Monday 17 February 2014

Thisday bomber appeals life imprisonment

Mustapha Umar, the Boko Haram member who was jailed for life for bombing a plaza housing the offices of some newspapers in Kaduna in April 2012, has appealed his conviction.

Justice Adeniyi Ademola of an Abuja Federal High Court had on November 15, 2013, sentenced Umar to life imprisonment after finding him guilty of a one-count terrorism charge filed against him by the Federal Government.

The judge ordered that Umar should serve the sentence with hard labour.

However, in a notice of appeal filed before the Court of Appeal, Abuja Division on February 11 by his lawyer, Nureni Sulyman, Umar is hoping to set aside his conviction.

The convict argued that the trial judge erred when he held that the prosecution proved the case against him beyond reasonable doubt.

The Boko Haram member insisted that the evidence provided by all the prosecution witnesses were contradictory and unrelaible to warrant his conviction.

Umar also argued that the judge was wrong to have convicted him on the strength of evidence provided by faceless and unidentified witnesses who wore masks while testifying.

The witnesses had to wear masks after the court granted the Federal Government’s wish to protect security agents involved in the campaign against terror in the country.

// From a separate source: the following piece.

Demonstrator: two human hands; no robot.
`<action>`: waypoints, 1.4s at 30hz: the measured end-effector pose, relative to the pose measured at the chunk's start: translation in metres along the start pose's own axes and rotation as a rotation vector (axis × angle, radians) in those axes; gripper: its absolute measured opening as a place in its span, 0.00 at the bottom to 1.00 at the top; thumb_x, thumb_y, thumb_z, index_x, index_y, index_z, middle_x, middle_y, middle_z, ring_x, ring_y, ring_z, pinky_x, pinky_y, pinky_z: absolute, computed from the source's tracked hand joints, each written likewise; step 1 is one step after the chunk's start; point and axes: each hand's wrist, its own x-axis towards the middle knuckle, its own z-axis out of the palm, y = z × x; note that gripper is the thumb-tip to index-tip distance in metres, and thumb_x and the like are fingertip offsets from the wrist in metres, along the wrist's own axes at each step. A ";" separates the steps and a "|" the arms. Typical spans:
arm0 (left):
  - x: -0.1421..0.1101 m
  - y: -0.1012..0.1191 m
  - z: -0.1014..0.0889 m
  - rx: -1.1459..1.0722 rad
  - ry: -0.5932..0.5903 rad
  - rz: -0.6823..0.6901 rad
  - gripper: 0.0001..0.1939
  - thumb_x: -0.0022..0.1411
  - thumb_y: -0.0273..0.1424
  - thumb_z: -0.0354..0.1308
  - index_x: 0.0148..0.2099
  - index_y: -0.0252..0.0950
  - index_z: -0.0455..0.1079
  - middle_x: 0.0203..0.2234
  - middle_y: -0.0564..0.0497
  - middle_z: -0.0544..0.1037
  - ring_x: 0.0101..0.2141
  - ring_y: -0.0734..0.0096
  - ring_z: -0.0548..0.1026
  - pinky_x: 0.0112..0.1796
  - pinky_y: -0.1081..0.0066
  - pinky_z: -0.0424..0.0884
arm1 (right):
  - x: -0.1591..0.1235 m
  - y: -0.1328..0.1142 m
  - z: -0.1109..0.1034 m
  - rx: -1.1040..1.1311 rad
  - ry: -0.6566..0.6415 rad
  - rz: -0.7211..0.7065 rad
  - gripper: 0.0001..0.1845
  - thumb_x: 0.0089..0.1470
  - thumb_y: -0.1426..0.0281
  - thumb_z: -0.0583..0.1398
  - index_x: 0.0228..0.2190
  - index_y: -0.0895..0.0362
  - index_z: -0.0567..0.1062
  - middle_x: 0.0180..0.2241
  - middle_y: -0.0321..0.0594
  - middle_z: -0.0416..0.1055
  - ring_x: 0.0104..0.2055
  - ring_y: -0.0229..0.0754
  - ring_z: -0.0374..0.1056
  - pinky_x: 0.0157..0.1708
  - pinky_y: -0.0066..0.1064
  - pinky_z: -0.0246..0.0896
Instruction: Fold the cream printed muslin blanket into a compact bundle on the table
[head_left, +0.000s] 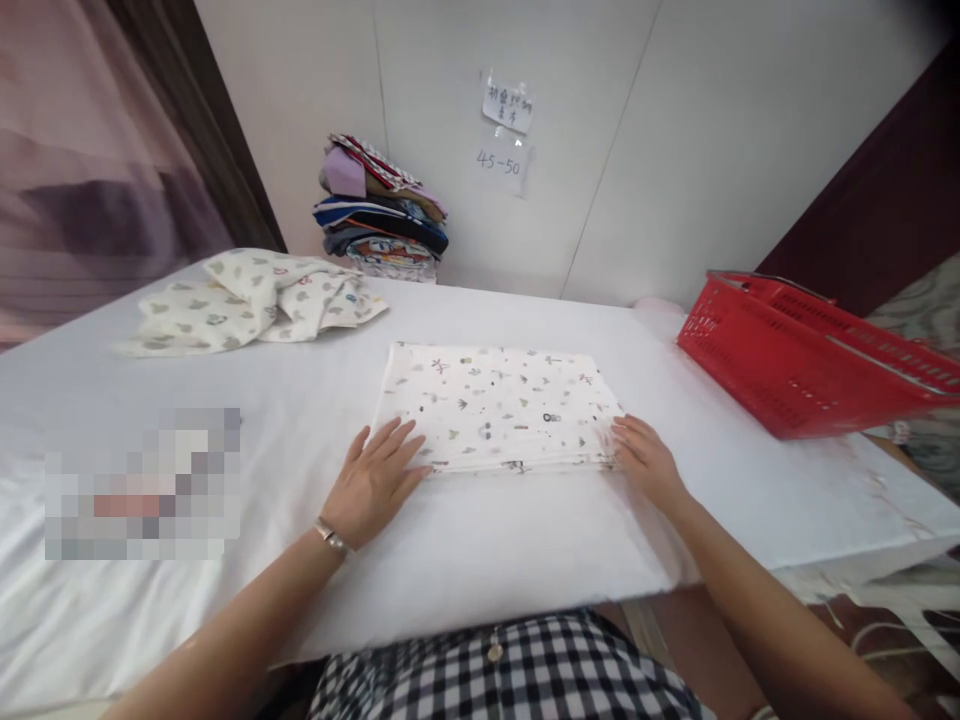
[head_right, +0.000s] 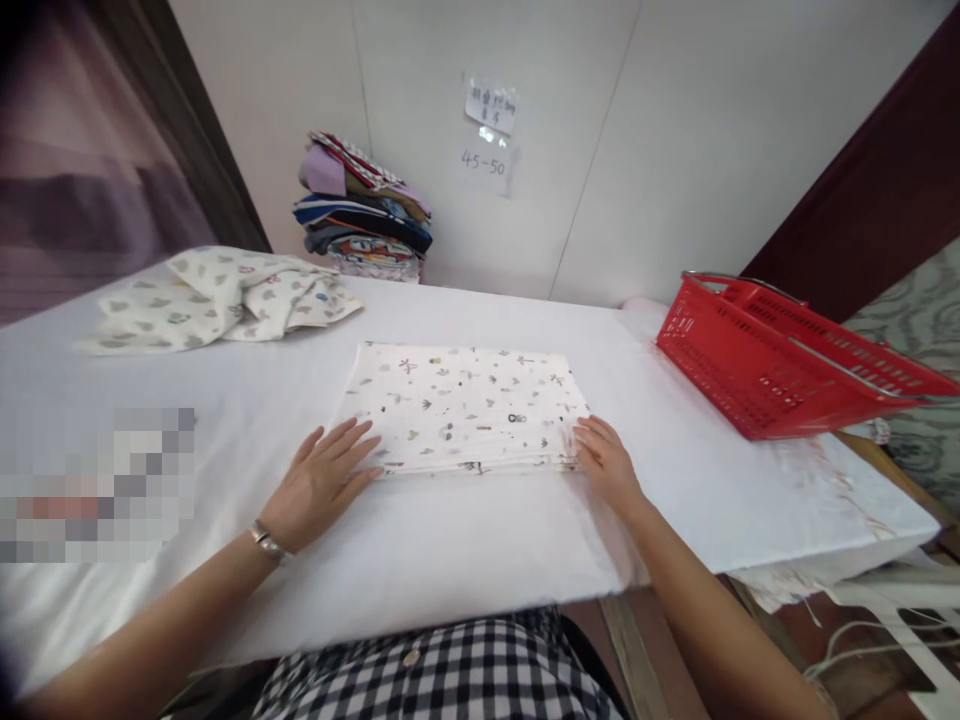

In the same vein, Umar also contended that he was denied fair trial because the proceedings were conducted in secret and under the watch of “armed and fierce looking men of the Nigeria Police Force.”

Moreover, he claimed that his witnesses were unable to come to the court because of the alleged secret nature of the trial, as well as the restriction of movement by the police and the State Security Service.

Claiming that the trial judge did not subject his testimony to holistic evaluation, Umar asked the appellate court to set aside his conviction and discharge and acquit him.

The judge found that the Boko Haram member carried out the attack with a white Honda Academy car with registration No. AL 306 MKA, which was laden with improvised explosives, including 12 camp gas cylinders which were collectively wired to the steering of the vehicle.

Three persons lost their lives in the bomb attack in the premises of SOJ Plaza, located at R9, Kontagora Road, by Ahmadu Bello Way, Kaduna, which is occupied by Thisday Newspaper, The Moment Newspaper and The Sun Newspaper.

Although Umar had said that the white Honda Academy belonged to him, the prosecution witnesses had informed the court that the number plate on the vehicle belonged to a different car, whose owner was killed when it was snatched at gunpoint.

Besides the testimony of the witnesses, the prosecution’s major evidence against Umar was the video recording of an interview in which he admitted the charge, shortly after his arrest.

In the said video, which was tendered and played in court, a relaxed Umar was seen owning up to the crime, and explaining his motive for carrying out the bomb attack, which was largely to avenge an alleged insult on Prophet Mohammed by Thisday Newspaper.

But after the video had been tendered and played in court, Umar, who admitted that he was the person in the video, recanted his confession, claiming that he confessed under duress.

Denying the charge, he claimed that he was an innocent bystander at the premises of SOJ Plaza, having come there to sell perfumes on the day of the attack.